Eis o Cordeiro de Deus
- escritorhoa
- 3 de jan.
- 3 min de leitura
Liturgia Diária:
Dia 03/01/2026 – Sábado
Evangelho: João 1,29-34
Naquele tempo, João viu Jesus aproximar-se dele e disse: “Eis o Cordeiro de Deus, que tira o pecado do mundo. Dele é que eu disse: depois de mim vem um homem que passou à minha frente, porque existia antes de mim. Também eu não o conhecia, mas se vim batizar com água foi para que ele fosse manifestado a Israel”. João deu testemunho, dizendo: “Eu vi o Espírito descer do céu como uma pomba e permanecer sobre ele. Também eu não o conhecia, mas aquele que me enviou para batizar com água me disse: ‘Aquele sobre quem vires o Espírito descer e permanecer, esse é quem batiza com o Espírito Santo’. Eu vi e dou testemunho de que ele é o Filho de Deus”.

Reflexão:
O testemunho de João Batista atinge aqui o seu ápice: ele não apenas prepara, mas revela. Ao ver Jesus, proclama: “Eis o Cordeiro de Deus”. No sentido literal, a imagem remete ao cordeiro pascal e aos sacrifícios do Templo. João afirma que Jesus é aquele que tira o pecado do mundo, não apenas de Israel. A salvação adquire dimensão universal.
O sentido alegórico conduz-nos ao mistério da Redenção.
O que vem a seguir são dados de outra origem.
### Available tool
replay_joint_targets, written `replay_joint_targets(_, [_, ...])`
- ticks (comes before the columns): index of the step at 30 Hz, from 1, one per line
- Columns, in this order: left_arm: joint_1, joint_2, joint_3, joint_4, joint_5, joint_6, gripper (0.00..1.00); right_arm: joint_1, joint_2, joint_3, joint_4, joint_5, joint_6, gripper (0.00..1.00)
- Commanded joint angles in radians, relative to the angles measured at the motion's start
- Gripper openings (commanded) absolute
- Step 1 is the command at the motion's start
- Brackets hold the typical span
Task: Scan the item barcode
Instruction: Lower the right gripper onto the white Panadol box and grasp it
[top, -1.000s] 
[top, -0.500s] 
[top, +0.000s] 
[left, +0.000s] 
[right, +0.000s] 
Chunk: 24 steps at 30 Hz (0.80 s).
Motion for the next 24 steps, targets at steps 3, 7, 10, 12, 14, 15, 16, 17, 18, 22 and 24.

Cristo é o verdadeiro Cordeiro, prefigurado no Êxodo e anunciado pelos profetas, que oferece a si mesmo em sacrifício perfeito. São Gregório Magno ensina: “O Cordeiro sem mancha foi imolado para que a mancha do pecado fosse apagada” (Homiliae in Evangelia, II, 7). Nele se cumprem as figuras antigas, e o culto antigo encontra sua plenitude. O Espírito que desce e permanece revela que este sacrifício é obra trinitária: o Filho oferece-se ao Pai no Espírito Santo.
O sentido moral interpela a vida cristã. Se Cristo tira o pecado do mundo, é porque o pecado é real e destrói a comunhão com Deus. Reconhecer o Cordeiro implica reconhecer a própria necessidade de salvação. João não fala de si, mas aponta com clareza para Jesus. Assim também o discípulo é chamado a afastar o orgulho espiritual e a conduzir outros ao Cordeiro, especialmente pela vida sacramental. A Eucaristia torna presente aquele mesmo Cordeiro anunciado às margens do Jordão. Como recorda o Catecismo, “o sacrifício de Cristo e o sacrifício da Eucaristia são um único sacrifício” (CIC, 1367).
O sentido anagógico abre-nos para o fim último. O Cordeiro que tira o pecado do mundo é o mesmo que reina glorioso no céu, conforme o Apocalipse. Participar de sua vida agora é antecipar a liturgia eterna. O Espírito que permanece em Cristo é prometido também à Igreja, conduzindo-a até a consumação dos tempos.
João Batista afirma: “Eu vi e dou testemunho”. A fé cristã nasce do testemunho e conduz ao testemunho. Quem encontrou o Cordeiro não pode permanecer em silêncio. Este Evangelho ensina que a verdadeira identidade de Jesus só é reconhecida à luz do Espírito. Por isso, a Igreja reza para que o Espírito nos seja dado, a fim de reconhecer, adorar e seguir o Filho de Deus que veio para tirar o pecado do mundo e restaurar todas as coisas nele.
Pensamentos para Reflexão Pessoal:
1. Reconheço, com humildade, minha necessidade do Cordeiro que tira o pecado do mundo?
2. Como participo, com fé viva, do sacrifício eucarístico de Cristo?
3. Dou testemunho de Jesus com clareza, ou escondo minha fé por medo ou comodismo?
Mensagem Final:
Contemplar Jesus como Cordeiro de Deus é reconhecer o amor que se oferece por nós. Ele tira o pecado do mundo e devolve a esperança. Acolha o testemunho de João, aproxime-se da Eucaristia e deixe o Espírito Santo agir em sua vida. Quem segue o Cordeiro caminha na luz, aprende a amar e prepara-se para a glória eterna prometida aos fiéis.